Problem to work on:
Return the lines below exactly as they appear, please, starting with the first and ending with the one that contains "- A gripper".

##### Provided material #####

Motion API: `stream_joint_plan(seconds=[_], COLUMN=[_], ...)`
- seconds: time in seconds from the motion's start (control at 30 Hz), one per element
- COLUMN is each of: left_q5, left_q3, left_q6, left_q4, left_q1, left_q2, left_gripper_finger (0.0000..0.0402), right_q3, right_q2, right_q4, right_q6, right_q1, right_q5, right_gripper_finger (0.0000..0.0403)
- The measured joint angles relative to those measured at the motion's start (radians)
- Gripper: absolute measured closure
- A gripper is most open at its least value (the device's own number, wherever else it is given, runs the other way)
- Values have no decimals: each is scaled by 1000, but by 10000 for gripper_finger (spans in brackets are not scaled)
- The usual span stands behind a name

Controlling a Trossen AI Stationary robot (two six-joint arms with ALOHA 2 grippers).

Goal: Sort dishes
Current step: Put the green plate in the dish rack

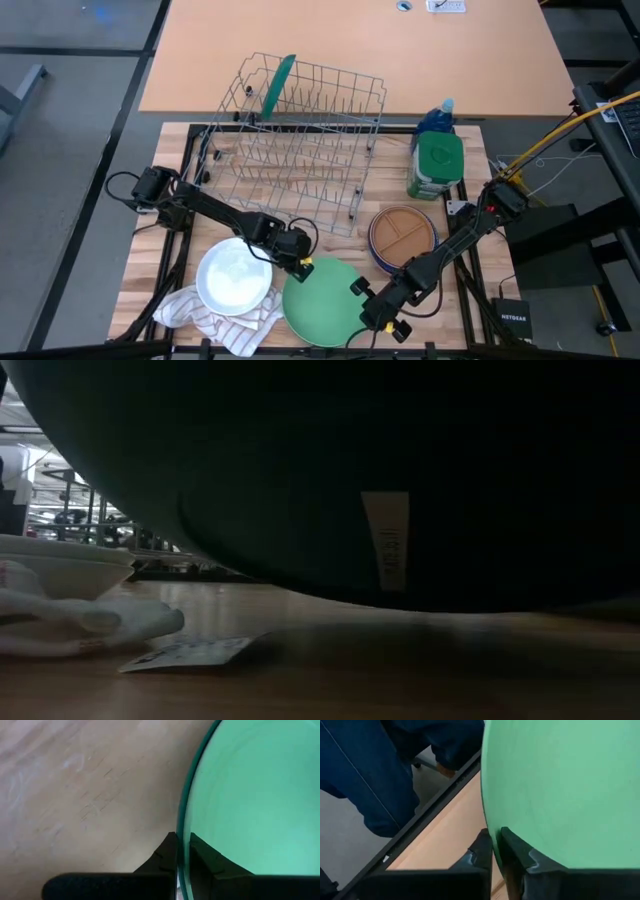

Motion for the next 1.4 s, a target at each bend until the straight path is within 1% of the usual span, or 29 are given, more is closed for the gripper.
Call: stream_joint_plan(seconds=[0.1, 0.33, 0.4, 0.6, 0.73, 0.83, 1.07, 1.3, 1.4], left_q5=[0, -3, -3, 7, 3, -5, -11, -40, -69], left_q3=[0, 0, 0, 0, 0, 0, 0, 0, 0], left_q6=[67, 246, 294, 410, 436, 442, 451, 451, 453], left_q4=[0, 0, 1, 0, -3, -3, -12, -34, -31], left_q1=[0, 0, 0, -4, 8, 15, 18, 20, 20], left_q2=[0, 0, 0, -1, -2, -2, -28, -149, -220], left_gripper_finger=[387, 380, 362, 286, 262, 260, 275, 290, 296], right_q3=[0, 0, 0, 17, 68, 101, 144, 149, 149], right_q2=[0, 0, 0, 0, 0, 0, 1, 1, 1], right_q4=[1, 8, 6, -29, -90, -143, -194, -187, -184], right_q6=[16, 31, 34, 62, 63, 71, 105, 187, 231], right_q1=[-1, -2, -2, -2, -2, -2, -2, -2, -2], right_q5=[-10, -21, -27, -30, -10, 20, 29, 29, 55], right_gripper_finger=[369, 385, 383, 385, 389, 389, 389, 389, 389])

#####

Written answer:
Motion API: `stream_joint_plan(seconds=[_], COLUMN=[_], ...)`
- seconds: time in seconds from the motion's start (control at 30 Hz), one per element
- COLUMN is each of: left_q5, left_q3, left_q6, left_q4, left_q1, left_q2, left_gripper_finger (0.0000..0.0402), right_q3, right_q2, right_q4, right_q6, right_q1, right_q5, right_gripper_finger (0.0000..0.0403)
- The measured joint angles relative to those measured at the motion's start (radians)
- Gripper: absolute measured closure
- A gripper is most open at its least value (the device's own number, wherever else it is given, runs the other way)

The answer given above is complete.